## Work required
Write an exact copy of the entries below that leaves out all pictures.

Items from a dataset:
* * * * *
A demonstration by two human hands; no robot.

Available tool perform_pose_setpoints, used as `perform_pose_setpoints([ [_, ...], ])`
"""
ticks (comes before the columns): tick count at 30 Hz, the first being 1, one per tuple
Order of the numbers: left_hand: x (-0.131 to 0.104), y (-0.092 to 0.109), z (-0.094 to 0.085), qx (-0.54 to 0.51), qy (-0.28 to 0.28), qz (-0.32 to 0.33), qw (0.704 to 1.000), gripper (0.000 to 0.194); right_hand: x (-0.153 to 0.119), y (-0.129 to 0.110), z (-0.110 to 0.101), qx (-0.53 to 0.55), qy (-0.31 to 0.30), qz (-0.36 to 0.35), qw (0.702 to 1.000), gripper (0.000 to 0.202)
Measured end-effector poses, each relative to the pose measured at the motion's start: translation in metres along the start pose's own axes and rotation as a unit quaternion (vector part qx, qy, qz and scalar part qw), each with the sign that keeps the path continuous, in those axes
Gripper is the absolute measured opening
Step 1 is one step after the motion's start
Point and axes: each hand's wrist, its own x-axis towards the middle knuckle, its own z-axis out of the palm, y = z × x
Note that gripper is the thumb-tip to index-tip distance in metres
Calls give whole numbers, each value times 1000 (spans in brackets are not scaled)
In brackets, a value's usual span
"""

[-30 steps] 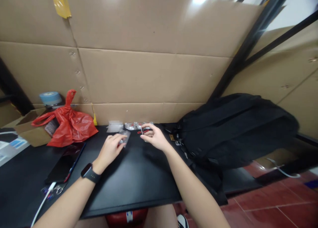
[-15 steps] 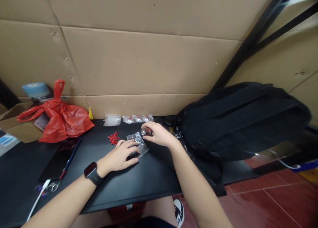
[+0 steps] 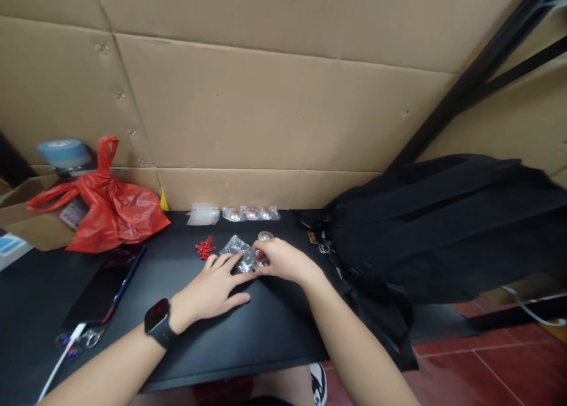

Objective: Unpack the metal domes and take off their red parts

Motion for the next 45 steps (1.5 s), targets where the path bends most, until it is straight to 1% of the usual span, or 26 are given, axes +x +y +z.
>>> perform_pose_setpoints([
  [3, 0, -2, 0, -7, 4, 8, 1000, 44, 2, 1, 0, 26, 22, -50, 998, 36],
  [5, 1, -4, 1, -15, 6, 17, 1000, 42, 3, 3, 1, 52, 23, -78, 995, 37],
  [8, 1, -6, 1, -33, 23, 28, 999, 39, 5, 7, 3, 82, 26, -93, 992, 39],
  [11, 0, -7, 2, -49, 39, 33, 998, 37, 10, 11, 7, 65, 56, -93, 992, 36],
  [15, -1, -7, 2, -50, 43, 37, 997, 37, 18, 13, 16, 30, 103, -67, 992, 35],
  [20, -2, -7, -1, -54, 28, 22, 998, 34, 29, 11, 29, 18, 150, -67, 986, 26],
  [23, -2, -8, -4, -59, 14, 11, 998, 32, 33, 9, 34, 10, 166, -64, 984, 18],
  [25, -1, -10, -5, -63, 18, 12, 998, 30, 35, 8, 36, 3, 173, -56, 983, 14],
  [28, 0, -13, -7, -70, 49, 20, 996, 29, 35, 9, 36, 5, 166, -63, 984, 16],
  [32, 2, -18, -9, -65, 79, 3, 995, 25, 30, 13, 28, 40, 113, -118, 986, 9],
  [34, 2, -22, -7, -57, 94, -17, 994, 32, 27, 16, 21, 58, 84, -141, 985, 13],
  [36, 2, -25, -5, -45, 109, -35, 992, 43, 25, 20, 15, 74, 60, -158, 983, 11],
  [38, 3, -28, -2, -26, 121, -46, 991, 46, 24, 24, 13, 89, 51, -162, 981, 21],
  [40, 4, -29, 1, 1, 131, -55, 990, 40, 25, 27, 14, 88, 56, -153, 983, 29],
  [42, 5, -30, 2, 27, 141, -69, 987, 30, 26, 29, 18, 76, 63, -145, 984, 30],
  [45, 6, -32, 3, 41, 161, -90, 982, 23, 29, 27, 25, 67, 75, -127, 987, 19],
])
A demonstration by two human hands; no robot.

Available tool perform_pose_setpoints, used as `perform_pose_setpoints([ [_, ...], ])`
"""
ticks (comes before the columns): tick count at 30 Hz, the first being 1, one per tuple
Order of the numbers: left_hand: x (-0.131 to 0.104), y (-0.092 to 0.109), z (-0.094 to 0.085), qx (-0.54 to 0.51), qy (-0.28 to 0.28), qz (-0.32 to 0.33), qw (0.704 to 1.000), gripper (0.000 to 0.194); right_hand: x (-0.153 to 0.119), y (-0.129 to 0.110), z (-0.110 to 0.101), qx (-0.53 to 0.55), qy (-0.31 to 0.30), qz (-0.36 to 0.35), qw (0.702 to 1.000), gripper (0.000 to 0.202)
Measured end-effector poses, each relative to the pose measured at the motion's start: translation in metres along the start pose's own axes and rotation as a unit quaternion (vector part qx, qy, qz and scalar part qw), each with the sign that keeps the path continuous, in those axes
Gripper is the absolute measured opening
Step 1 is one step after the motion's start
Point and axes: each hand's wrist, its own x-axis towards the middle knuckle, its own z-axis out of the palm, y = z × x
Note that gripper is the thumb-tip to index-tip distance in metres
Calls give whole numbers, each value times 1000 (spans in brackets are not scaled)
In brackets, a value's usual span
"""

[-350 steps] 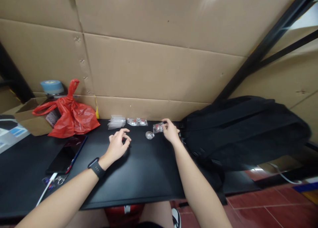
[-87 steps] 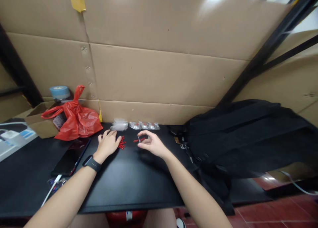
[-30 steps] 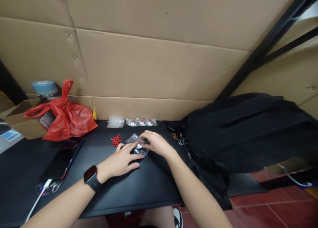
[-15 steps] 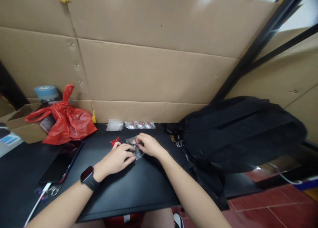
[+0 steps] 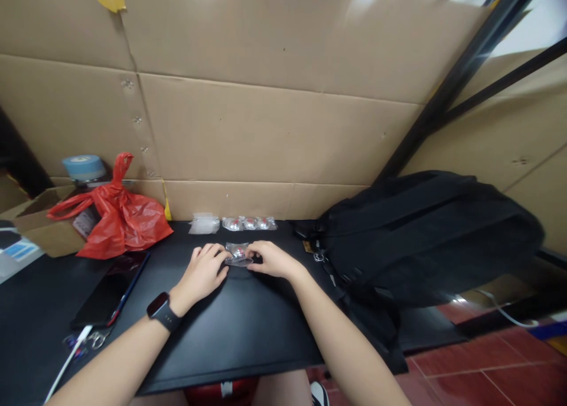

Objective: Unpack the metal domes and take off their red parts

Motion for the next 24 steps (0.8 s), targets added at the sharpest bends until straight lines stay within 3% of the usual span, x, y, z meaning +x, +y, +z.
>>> perform_pose_setpoints([
  [3, 1, -3, -1, -13, 20, -24, 999, 17, 2, -3, 3, 0, 11, 12, 1000, 5],
  [12, 5, -1, 2, -61, 48, -71, 995, 23, 1, 2, 8, 5, 1, 44, 999, 12],
  [15, 6, 1, -1, -27, 46, -62, 997, 26, 4, -2, 14, -26, 18, 65, 997, 18],
  [17, 7, 3, -3, -10, 48, -47, 998, 17, 5, -8, 13, -34, 57, 66, 996, 12],
  [20, 7, 6, -6, -16, 43, -1, 999, 14, 4, -16, 8, -26, 101, 34, 994, 13],
  [24, 4, 8, -2, -40, 11, 26, 999, 22, 1, -20, 5, -20, 39, -16, 999, 34],
])
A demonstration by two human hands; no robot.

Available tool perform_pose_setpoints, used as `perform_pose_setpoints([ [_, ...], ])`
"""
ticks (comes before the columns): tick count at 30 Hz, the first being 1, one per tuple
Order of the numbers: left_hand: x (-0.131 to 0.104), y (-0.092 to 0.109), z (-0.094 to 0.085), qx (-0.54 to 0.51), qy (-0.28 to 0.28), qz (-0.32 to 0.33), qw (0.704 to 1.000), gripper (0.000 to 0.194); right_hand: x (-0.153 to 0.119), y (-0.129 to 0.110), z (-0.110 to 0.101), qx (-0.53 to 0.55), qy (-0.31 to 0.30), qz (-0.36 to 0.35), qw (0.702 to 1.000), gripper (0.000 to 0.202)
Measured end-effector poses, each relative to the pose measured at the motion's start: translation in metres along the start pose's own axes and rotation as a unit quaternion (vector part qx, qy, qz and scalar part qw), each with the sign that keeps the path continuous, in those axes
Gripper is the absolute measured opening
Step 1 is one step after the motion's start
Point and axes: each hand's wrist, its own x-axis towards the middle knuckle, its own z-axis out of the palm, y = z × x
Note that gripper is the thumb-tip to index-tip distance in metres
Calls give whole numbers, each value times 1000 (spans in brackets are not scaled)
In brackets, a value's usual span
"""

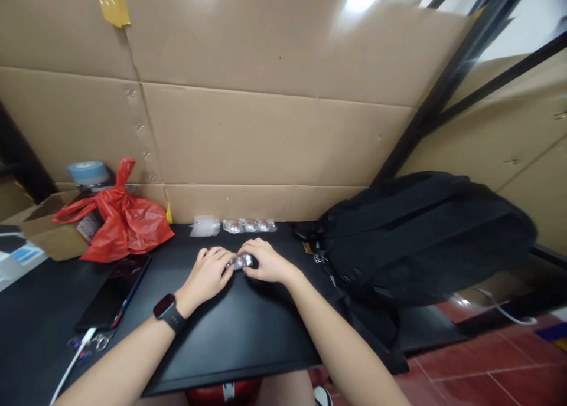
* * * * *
## Answer box
A demonstration by two human hands; no robot.

Available tool perform_pose_setpoints, used as `perform_pose_setpoints([ [_, ...], ])`
"""
ticks (comes before the columns): tick count at 30 Hz, the first being 1, one per tuple
Order of the numbers: left_hand: x (-0.131 to 0.104), y (-0.092 to 0.109), z (-0.094 to 0.085), qx (-0.54 to 0.51), qy (-0.28 to 0.28), qz (-0.32 to 0.33), qw (0.704 to 1.000), gripper (0.000 to 0.194); right_hand: x (-0.153 to 0.119), y (-0.129 to 0.110), z (-0.110 to 0.101), qx (-0.53 to 0.55), qy (-0.31 to 0.30), qz (-0.36 to 0.35), qw (0.702 to 1.000), gripper (0.000 to 0.202)
Measured end-effector poses, each relative to the pose measured at the motion's start: translation in metres along the start pose's own axes and rotation as a unit quaternion (vector part qx, qy, qz and scalar part qw), each with the sign that keeps the path continuous, in those axes
Gripper is the absolute measured opening
Step 1 is one step after the motion's start
Point and axes: each hand's wrist, its own x-axis towards the middle knuckle, its own z-axis out of the palm, y = z × x
Note that gripper is the thumb-tip to index-tip distance in metres
Calls give whole numbers, each value times 1000 (spans in brackets are not scaled)
In brackets, a value's usual span
"""

[-30 steps] 
[-15 steps] 
[+0 steps] 

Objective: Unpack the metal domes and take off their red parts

Motion for the next 45 steps (1.5 s), targets where the path bends most, until it is straight to 1% of the usual span, or 26 are given, axes +x +y +z.
>>> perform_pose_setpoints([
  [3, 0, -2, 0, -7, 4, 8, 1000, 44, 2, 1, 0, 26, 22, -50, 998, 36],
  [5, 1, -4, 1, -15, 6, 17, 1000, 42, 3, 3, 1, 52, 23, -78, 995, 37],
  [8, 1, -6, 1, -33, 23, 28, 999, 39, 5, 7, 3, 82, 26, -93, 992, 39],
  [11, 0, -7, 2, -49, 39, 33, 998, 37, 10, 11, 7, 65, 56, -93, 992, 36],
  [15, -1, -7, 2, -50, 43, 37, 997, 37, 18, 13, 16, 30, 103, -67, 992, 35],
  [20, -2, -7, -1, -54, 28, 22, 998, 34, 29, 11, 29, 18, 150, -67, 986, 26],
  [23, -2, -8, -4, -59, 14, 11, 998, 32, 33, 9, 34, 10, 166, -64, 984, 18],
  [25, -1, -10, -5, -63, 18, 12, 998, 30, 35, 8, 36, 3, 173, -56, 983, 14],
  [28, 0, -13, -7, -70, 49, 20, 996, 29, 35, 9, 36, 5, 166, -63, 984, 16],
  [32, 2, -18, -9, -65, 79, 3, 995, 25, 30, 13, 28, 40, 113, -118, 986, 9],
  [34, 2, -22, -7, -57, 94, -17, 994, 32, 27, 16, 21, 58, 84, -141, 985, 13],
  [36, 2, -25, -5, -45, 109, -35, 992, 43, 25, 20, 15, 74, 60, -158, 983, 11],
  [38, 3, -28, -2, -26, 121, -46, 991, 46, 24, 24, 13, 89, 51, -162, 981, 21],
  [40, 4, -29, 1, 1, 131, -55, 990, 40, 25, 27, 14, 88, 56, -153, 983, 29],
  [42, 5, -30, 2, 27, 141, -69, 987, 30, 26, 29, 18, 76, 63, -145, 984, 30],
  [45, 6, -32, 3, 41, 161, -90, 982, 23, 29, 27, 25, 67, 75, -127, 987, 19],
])
A demonstration by two human hands; no robot.

Available tool perform_pose_setpoints, used as `perform_pose_setpoints([ [_, ...], ])`
"""
ticks (comes before the columns): tick count at 30 Hz, the first being 1, one per tuple
Order of the numbers: left_hand: x (-0.131 to 0.104), y (-0.092 to 0.109), z (-0.094 to 0.085), qx (-0.54 to 0.51), qy (-0.28 to 0.28), qz (-0.32 to 0.33), qw (0.704 to 1.000), gripper (0.000 to 0.194); right_hand: x (-0.153 to 0.119), y (-0.129 to 0.110), z (-0.110 to 0.101), qx (-0.53 to 0.55), qy (-0.31 to 0.30), qz (-0.36 to 0.35), qw (0.702 to 1.000), gripper (0.000 to 0.202)
Measured end-effector poses, each relative to the pose measured at the motion's start: translation in metres along the start pose's own axes and rotation as a unit quaternion (vector part qx, qy, qz and scalar part qw), each with the sign that keeps the path continuous, in those axes
Gripper is the absolute measured opening
Step 1 is one step after the motion's start
Point and axes: each hand's wrist, its own x-axis towards the middle knuckle, its own z-axis out of the palm, y = z × x
Note that gripper is the thumb-tip to index-tip distance in metres
Calls give whole numbers, each value times 1000 (spans in brackets are not scaled)
In brackets, a value's usual span
"""

[-350 steps] 
[-87 steps] 
[-30 steps] 
[-15 steps] 
[+0 steps] 

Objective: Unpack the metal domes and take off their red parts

Motion for the next 24 steps (0.8 s), targets added at the sharpest bends until straight lines stay within 3% of the usual span, x, y, z meaning +x, +y, +z.
>>> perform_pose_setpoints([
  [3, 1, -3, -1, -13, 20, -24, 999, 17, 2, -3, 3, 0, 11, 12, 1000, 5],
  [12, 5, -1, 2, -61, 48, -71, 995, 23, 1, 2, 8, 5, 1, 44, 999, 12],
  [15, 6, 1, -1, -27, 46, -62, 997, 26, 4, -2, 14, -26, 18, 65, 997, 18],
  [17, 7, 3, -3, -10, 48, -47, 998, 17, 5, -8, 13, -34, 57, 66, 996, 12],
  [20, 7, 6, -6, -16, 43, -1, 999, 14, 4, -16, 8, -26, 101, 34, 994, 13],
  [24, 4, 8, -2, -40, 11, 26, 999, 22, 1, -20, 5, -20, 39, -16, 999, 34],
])
A demonstration by two human hands; no robot.

Available tool perform_pose_setpoints, used as `perform_pose_setpoints([ [_, ...], ])`
"""
ticks (comes before the columns): tick count at 30 Hz, the first being 1, one per tuple
Order of the numbers: left_hand: x (-0.131 to 0.104), y (-0.092 to 0.109), z (-0.094 to 0.085), qx (-0.54 to 0.51), qy (-0.28 to 0.28), qz (-0.32 to 0.33), qw (0.704 to 1.000), gripper (0.000 to 0.194); right_hand: x (-0.153 to 0.119), y (-0.129 to 0.110), z (-0.110 to 0.101), qx (-0.53 to 0.55), qy (-0.31 to 0.30), qz (-0.36 to 0.35), qw (0.702 to 1.000), gripper (0.000 to 0.202)
Measured end-effector poses, each relative to the pose measured at the motion's start: translation in metres along the start pose's own axes and rotation as a unit quaternion (vector part qx, qy, qz and scalar part qw), each with the sign that keeps the path continuous, in those axes
Gripper is the absolute measured opening
Step 1 is one step after the motion's start
Point and axes: each hand's wrist, its own x-axis towards the middle knuckle, its own z-axis out of the palm, y = z × x
Note that gripper is the thumb-tip to index-tip distance in metres
Calls give whole numbers, each value times 1000 (spans in brackets are not scaled)
In brackets, a value's usual span
"""

Exercise complete, with nothing further to add.